Let me start by saying that I am 30. I just ended a long term relationship of 8 years to be with someone else. I have known him for two years and have had strong feelings for him for a long time. I was engaged to my ex but just couldn't go through with the marriage because of this other guy. The switch was very fast, one week living with my ex, the next week I moved in with my new boyfriend. The problem is that it has been 6 months already and my family will not accept my new boyfriend. They blame me for all the problems in my previous relationship and they want me to go back to him. I am very happy now, my new boyfriend treats me great, we never fight, everything is good, we want to get married one day. My family does not like him, mainly because he has been married twice before and has kids, (he is 36) he also doesn't make nearly as much money as my ex did. I have never been married and i do not have any children. I can not even talk to my parents about him, they end the conversation immediately. They won't even give him a chance. I expected some resistance at first but I never thought that after 6 months they would still disapprove. Its almost like they would rather see me miserable with my ex than happy in my new relationship. This has destroyed the relationship I had with my parents. I feel like I need to choose between my boyfriend or my family. I feel like I have tried everything to get them to understand. I don't know what to do anymore.

Help!


----------



## greeneyeddolphin (May 31, 2010)

My parents are more open, but not by much. There were several years between my ex and my boyfriend, though, and my parents absolutely hated my ex. 

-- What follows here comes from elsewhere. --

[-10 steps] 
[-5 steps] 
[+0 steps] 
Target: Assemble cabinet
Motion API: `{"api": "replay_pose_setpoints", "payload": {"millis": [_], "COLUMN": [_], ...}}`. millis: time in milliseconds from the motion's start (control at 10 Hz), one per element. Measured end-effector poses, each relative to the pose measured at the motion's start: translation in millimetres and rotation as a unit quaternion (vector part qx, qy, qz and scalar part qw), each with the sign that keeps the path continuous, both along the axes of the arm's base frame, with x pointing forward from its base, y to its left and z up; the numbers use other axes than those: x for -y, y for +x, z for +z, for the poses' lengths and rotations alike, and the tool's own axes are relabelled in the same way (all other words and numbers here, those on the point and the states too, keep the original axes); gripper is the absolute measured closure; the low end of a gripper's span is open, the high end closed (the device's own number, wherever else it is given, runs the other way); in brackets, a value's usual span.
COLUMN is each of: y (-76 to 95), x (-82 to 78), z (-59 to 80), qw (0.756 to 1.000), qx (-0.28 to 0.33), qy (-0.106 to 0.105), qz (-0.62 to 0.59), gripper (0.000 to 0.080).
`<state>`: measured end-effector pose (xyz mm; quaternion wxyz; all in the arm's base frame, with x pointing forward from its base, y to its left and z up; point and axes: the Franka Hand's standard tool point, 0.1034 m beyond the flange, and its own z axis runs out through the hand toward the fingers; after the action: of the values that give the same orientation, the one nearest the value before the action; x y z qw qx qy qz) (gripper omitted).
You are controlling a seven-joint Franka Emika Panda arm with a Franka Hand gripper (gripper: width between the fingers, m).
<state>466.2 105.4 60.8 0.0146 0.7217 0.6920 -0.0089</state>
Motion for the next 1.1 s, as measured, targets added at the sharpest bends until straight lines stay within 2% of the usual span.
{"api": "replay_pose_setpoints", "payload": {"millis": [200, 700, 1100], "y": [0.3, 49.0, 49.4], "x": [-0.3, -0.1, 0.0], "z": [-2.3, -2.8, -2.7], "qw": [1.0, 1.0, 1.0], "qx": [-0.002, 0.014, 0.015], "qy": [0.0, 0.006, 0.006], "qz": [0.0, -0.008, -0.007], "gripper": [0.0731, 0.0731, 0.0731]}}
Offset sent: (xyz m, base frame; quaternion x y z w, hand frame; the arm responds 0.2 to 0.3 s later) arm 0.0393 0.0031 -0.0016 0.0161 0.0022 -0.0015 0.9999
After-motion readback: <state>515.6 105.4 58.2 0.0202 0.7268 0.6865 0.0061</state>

It's hard to tell you the best way to handle this though. On one hand, not discussing your boyfriend with them anymore is one solution. But it doesn't really solve anything, and it leads to other issues. 

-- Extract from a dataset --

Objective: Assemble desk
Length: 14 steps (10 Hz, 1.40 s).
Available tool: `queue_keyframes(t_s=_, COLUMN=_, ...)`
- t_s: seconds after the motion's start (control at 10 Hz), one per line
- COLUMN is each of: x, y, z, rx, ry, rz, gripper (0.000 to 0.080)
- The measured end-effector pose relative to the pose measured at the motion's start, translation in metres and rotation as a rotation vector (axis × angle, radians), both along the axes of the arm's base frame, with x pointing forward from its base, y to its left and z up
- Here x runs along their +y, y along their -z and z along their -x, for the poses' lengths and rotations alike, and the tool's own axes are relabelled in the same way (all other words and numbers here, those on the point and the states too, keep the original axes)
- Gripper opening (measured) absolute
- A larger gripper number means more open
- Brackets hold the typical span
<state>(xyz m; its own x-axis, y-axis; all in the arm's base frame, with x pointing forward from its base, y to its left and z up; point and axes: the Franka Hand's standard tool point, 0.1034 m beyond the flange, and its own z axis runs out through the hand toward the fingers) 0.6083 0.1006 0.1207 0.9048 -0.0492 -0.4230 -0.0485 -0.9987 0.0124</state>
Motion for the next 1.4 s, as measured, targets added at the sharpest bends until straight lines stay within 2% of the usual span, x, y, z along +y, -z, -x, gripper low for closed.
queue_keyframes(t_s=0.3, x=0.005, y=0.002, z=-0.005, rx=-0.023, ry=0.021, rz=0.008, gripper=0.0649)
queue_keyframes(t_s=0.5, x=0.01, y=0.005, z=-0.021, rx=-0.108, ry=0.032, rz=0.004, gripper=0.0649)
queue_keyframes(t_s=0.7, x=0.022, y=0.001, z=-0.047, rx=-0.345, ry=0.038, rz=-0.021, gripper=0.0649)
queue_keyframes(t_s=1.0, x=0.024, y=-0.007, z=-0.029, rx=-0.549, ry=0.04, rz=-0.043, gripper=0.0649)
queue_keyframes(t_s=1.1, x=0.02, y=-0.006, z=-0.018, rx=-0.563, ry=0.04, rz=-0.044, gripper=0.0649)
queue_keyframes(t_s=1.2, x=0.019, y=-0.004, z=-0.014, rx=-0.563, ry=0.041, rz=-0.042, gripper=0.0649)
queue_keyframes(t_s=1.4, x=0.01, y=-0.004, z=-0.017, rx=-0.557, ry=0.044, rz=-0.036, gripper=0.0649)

But talking to them about him leaves you where you are now. Which is no good. And to cut off ties with them is probably not something you want. 

Have you tried sitting down with them and simply explaining to them how unhappy you were with your ex, how happy you are now, and how they are making you feel? 

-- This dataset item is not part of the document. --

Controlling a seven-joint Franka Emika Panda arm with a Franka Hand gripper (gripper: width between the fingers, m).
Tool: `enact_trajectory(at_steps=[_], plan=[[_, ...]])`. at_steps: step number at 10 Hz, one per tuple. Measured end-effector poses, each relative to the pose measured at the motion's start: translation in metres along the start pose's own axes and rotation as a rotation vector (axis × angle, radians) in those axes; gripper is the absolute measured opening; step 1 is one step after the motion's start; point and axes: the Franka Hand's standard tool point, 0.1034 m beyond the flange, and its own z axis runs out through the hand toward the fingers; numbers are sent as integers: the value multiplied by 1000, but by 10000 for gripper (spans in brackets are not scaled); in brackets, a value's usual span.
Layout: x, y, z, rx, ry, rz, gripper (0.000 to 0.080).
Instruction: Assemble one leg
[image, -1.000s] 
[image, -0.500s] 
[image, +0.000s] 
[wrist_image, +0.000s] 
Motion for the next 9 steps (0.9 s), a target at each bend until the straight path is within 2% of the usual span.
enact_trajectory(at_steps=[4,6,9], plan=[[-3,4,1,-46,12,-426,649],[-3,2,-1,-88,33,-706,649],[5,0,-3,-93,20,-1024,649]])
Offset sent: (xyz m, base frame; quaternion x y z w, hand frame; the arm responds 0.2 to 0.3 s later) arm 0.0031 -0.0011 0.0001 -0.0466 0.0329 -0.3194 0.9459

You also need to keep in mind that the suddenness of the change might be part of this too. They are probably worried that you made an impulsive decision, or that this guy somehow forced or enticed you to leave your ex, that he is using you or who knows what other worries they might have. 

Lastly, consider the possibility that they see something you don't. Perhaps there is something about him that isn't so great, and you're still in the honeymoon stage and not seeing it.


----------



## Ladybugs (Oct 12, 2010)

it sounds like you were pretty unfair to your fiancee..? is that possible? you were with him 8 yrs, engaged, then the next week you suddenly move in w/ other man?

in all honesty, it sounds like your unaware of how badly you treated him- have you considered this?

your own personal happiness is not the only thing to look at in other words. It must have been devastating to him, if its the way I am understanding your post


----------



## Chris Taylor (Jul 22, 2010)

I guess what's done is done and you have to live with that.

Part of that is your parent's displeasure and the only thing you can do is to have a good relationship with your current boyfriend.

When my brother-in-law divorced his wife for a younger woman, no one really liked her but she turned out to be a good match for him and a good partner and was accepted for this.


----------



## rach750 (Oct 14, 2010)

Unfortunately I live out of state so sitting down with my parents isn't really an option right now. They knew about issues with my ex and that I wasn't exactly ready to get married. My parents have been together since they were teenagers. They believe any relationship problem can be fixed with counseling. I did try to explain to them for about a year that I was unhappy in my relationship, I guess I was looking for support or the ok or even the advise on what to do. But all that was said was go see a counselor. Yes I'm sure this move was a big shock to them it did happen very fast. But they did know that I had feelings for this other person for a long time. They were against him from the very start. Even when we were just friends.
_Posted via Mobile Device_


----------